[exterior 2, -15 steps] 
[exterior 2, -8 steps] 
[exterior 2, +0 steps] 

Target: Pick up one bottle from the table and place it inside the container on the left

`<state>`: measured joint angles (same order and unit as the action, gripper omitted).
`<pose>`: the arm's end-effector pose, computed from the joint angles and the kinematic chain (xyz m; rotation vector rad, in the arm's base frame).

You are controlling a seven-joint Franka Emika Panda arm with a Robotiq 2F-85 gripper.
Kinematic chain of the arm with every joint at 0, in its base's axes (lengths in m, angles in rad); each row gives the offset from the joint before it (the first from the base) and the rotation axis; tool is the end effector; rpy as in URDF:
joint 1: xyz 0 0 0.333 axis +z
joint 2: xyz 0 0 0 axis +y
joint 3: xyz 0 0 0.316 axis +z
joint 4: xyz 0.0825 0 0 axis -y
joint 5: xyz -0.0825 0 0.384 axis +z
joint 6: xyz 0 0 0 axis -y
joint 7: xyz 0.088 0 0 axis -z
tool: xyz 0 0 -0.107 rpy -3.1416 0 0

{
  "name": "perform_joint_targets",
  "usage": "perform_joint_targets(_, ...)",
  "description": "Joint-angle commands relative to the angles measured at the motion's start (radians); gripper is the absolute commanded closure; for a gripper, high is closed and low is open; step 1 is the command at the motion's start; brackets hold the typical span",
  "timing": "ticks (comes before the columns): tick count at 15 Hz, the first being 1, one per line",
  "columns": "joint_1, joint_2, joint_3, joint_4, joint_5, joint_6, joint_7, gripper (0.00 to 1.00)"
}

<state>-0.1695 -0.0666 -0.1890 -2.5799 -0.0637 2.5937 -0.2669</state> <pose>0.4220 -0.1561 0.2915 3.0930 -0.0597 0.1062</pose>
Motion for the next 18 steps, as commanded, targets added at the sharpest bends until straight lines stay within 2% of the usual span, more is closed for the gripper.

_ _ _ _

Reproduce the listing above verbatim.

[exterior 2, -15 steps] 
[exterior 2, -8 steps] 
[exterior 2, +0 steps] 

Target: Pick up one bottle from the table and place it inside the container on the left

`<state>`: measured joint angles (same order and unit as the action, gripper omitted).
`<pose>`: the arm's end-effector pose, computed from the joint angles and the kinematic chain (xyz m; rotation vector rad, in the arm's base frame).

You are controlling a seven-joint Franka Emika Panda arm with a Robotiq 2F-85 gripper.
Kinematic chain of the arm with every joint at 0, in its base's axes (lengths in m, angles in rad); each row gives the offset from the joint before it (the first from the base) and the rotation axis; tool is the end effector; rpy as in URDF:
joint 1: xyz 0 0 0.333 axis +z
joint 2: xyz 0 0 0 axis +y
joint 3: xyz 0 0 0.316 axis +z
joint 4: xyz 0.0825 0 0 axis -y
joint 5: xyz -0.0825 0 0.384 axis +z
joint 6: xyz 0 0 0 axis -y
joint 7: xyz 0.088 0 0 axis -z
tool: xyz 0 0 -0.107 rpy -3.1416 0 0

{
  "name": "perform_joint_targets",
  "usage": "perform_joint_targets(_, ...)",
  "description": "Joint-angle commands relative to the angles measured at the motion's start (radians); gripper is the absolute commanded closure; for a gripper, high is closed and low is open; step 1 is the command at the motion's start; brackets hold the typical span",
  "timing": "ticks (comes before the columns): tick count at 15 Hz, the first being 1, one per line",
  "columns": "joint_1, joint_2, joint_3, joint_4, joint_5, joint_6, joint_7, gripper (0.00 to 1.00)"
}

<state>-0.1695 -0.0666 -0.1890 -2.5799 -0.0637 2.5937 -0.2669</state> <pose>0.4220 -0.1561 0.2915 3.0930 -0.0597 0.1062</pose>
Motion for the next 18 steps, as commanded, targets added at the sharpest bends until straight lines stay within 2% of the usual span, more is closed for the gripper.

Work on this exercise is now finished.